The boy had slipped away from the library and he watched the funeral service from an upper deck, spreadeagled and peering down over the lip of the deck. No one noticed that he was gone from the library, just as no one had noticed when he slipped away from King Neptune and his court to smother Mavis with a pillow in the sickbay. Earlier that morning the doctor, irritated by repeated questions about the girl’s prognosis and hoping to shut people up had confidently predicted that Mavis would soon be wide-awake and well and talking. That was something the boy knew he just couldn’t risk happening.





SIX


Berlin stood up. ‘I think now is probably a good time to see Gudrun’s bedroom, if that’s okay, Vera.’

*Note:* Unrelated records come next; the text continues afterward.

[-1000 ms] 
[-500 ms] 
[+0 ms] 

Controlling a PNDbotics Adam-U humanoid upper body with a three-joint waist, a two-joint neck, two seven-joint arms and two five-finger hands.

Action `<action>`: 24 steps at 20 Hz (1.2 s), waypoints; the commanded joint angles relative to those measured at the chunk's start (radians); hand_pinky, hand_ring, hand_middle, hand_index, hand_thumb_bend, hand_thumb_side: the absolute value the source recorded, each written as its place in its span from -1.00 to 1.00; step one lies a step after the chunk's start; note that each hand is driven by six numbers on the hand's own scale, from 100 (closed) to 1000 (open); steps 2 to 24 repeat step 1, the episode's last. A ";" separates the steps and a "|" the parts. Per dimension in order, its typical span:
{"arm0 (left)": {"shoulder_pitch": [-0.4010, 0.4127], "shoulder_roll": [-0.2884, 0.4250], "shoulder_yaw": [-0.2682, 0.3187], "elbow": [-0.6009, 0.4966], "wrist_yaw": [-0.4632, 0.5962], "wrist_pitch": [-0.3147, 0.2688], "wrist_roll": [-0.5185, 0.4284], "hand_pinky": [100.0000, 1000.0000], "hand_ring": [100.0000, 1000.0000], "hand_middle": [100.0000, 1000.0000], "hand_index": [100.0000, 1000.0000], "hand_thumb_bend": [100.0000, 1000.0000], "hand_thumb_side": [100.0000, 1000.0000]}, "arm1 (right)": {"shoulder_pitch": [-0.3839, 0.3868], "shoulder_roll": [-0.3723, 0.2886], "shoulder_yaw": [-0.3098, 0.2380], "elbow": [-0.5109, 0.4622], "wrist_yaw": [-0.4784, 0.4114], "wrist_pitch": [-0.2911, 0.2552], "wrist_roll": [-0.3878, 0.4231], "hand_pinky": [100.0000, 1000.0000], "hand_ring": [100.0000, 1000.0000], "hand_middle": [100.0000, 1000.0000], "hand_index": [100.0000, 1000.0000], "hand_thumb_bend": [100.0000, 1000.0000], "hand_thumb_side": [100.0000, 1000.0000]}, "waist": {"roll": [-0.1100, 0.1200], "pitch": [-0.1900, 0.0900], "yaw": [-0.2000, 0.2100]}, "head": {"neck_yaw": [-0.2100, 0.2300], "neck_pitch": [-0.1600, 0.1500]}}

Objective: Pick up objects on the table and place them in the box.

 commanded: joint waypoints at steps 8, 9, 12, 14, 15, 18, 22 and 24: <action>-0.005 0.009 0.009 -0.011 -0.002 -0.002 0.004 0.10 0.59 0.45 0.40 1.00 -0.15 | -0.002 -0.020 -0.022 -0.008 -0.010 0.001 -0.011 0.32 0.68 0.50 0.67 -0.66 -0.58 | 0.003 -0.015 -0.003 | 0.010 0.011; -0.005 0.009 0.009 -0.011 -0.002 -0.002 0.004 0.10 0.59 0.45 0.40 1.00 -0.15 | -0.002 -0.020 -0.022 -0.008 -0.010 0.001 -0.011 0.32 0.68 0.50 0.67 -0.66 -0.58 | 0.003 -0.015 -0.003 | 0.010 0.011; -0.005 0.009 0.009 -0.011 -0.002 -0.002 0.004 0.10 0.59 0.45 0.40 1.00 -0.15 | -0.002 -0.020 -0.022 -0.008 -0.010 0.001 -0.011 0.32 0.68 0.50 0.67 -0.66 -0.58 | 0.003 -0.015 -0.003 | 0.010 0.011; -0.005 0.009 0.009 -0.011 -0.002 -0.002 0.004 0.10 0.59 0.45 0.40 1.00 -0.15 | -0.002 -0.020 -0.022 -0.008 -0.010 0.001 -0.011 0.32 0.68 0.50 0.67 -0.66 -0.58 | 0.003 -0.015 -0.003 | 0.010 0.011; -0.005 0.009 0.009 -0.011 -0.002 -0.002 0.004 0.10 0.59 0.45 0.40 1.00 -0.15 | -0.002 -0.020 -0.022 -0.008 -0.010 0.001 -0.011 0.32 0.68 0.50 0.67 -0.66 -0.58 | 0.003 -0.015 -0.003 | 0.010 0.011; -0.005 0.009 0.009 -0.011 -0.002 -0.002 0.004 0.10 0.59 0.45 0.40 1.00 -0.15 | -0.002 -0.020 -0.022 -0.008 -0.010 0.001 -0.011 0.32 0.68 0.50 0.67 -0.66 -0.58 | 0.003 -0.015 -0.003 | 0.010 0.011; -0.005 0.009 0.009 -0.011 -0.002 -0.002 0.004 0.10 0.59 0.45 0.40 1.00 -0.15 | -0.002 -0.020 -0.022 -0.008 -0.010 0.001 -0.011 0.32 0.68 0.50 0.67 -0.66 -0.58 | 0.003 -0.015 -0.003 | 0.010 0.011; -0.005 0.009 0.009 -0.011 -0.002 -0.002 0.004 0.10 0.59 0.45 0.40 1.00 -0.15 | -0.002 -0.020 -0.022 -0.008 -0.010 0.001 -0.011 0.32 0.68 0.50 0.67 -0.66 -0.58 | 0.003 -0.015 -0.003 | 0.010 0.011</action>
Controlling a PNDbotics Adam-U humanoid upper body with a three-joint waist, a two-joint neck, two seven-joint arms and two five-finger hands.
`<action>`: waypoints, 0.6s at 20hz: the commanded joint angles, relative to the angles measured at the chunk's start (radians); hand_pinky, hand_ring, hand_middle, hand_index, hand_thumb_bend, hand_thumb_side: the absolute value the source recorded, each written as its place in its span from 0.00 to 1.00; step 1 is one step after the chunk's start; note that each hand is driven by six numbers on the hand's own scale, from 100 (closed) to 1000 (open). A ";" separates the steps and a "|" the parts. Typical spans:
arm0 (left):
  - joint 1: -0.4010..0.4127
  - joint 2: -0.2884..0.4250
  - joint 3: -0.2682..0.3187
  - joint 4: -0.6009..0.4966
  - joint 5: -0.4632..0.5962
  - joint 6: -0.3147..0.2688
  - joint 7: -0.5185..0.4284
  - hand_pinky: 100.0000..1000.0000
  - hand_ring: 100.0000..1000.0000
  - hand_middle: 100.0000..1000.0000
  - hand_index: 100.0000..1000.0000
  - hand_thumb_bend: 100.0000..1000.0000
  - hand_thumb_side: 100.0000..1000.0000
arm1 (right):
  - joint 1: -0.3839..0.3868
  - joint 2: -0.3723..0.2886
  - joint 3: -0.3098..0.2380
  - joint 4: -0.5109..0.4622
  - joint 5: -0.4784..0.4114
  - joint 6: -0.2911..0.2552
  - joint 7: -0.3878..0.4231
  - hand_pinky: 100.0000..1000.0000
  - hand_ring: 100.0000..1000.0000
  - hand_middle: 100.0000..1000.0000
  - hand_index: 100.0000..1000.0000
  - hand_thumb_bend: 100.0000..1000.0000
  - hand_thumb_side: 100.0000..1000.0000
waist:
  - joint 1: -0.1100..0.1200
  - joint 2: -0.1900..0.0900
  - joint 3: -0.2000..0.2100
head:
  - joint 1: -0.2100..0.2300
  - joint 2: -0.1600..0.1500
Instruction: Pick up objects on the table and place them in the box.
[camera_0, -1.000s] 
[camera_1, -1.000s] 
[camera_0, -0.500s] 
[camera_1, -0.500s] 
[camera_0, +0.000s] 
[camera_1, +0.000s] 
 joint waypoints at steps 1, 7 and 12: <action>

Vera led them across the living room to a wide hallway and a flight of carpeted stairs. Berlin stopped at the bottom of the stairs.

‘Do you think I could trouble you for that cup of coffee now, if it’s not too much bother? We shouldn’t be long up there.’

‘Of course, Mr Berlin, I’ll put the percolator on. Gudrun’s bedroom is at the top of the stairs, to the right.’

Berlin smiled when he entered the bedroom. He thought of Sarah and her bedroom at home. Both bedrooms, he realised right now, only held memories of their occupants. Gudrun’s bedroom was almost totally white and was furnished in what he recognised as a reproduction Queen Anne style – very feminine and totally at odds with the look of the rest of the house. Vera had said the girl’s father found it hard to refuse his daughter anything and Berlin knew exactly how that felt.

He looked around. It was a big room and held a double bed that he thought was quite an extravagance for a fifteen-year-old. There were two wardrobes filled with a range of colourful clothes, and a study table with a desk lamp and chair. Photographs, notes, letters and postcards were pinned on a corkboard above the table.

Sarah was only a couple of years older than Gudrun but Berlin recognised a marked difference between the girls’ bedrooms. There were a number of dolls strewn about and Berlin recalled Sarah gathering up all of what she called her ‘kids’ toys’ on her fourteenth birthday and distributing them to the families in the street with younger children and inconsistent incomes.

Berlin sensed that Roberts, leaning in the doorway, was watching him. ‘I’m trying to work out who she is, trying to get a sense of her and what she might do or what she might have done.’